Professor Uwe D. Hanebeck (IEEE, StM'89-M'91-SM'13-F'17) is a chaired professor of Computer Science at the Karlsruhe Institute of Technology (KIT) in Germany and director of the Intelligent Sensor-Actuator-Systems Laboratory (ISAS). From 2005 to 2015, he was the chairman of the Research Training Group RTG 1194 "Self-Organizing Sensor-Actuator-Networks" financed by the German Research Foundation. Prof. Hanebeck obtained his Ph.D. degree in 1997 and his habilitation degree in 2003, both in Electrical Engineering from the Technical University in Munich, Germany.
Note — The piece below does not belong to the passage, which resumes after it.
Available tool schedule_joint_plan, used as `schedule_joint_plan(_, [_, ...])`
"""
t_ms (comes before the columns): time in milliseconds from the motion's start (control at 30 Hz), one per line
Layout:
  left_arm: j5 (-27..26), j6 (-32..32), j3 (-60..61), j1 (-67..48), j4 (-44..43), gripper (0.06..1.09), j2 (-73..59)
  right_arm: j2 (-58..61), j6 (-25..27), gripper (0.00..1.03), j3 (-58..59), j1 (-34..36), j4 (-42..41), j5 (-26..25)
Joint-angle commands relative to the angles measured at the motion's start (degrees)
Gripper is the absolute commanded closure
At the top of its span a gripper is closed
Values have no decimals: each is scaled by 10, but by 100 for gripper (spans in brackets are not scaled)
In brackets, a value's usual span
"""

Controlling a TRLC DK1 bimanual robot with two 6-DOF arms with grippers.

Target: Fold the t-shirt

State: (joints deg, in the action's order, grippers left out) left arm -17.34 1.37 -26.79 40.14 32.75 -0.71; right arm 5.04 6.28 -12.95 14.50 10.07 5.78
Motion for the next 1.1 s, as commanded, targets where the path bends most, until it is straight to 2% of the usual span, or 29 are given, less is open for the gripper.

His research interests are in the areas of information fusion, nonlinear state estimation, stochastic modeling, system identification, and control with a strong emphasis on theory-driven approaches based on stochastic system theory and uncertainty models. Research results are applied to various application topics like localization, human-robot interaction, assistive systems, sensor-actuator-networks, medical engineering, distributed measuring systems, and extended range telepresence. He is author and coauthor of more than 450 publications in various high-ranking journals and conferences and an IEEE Fellow.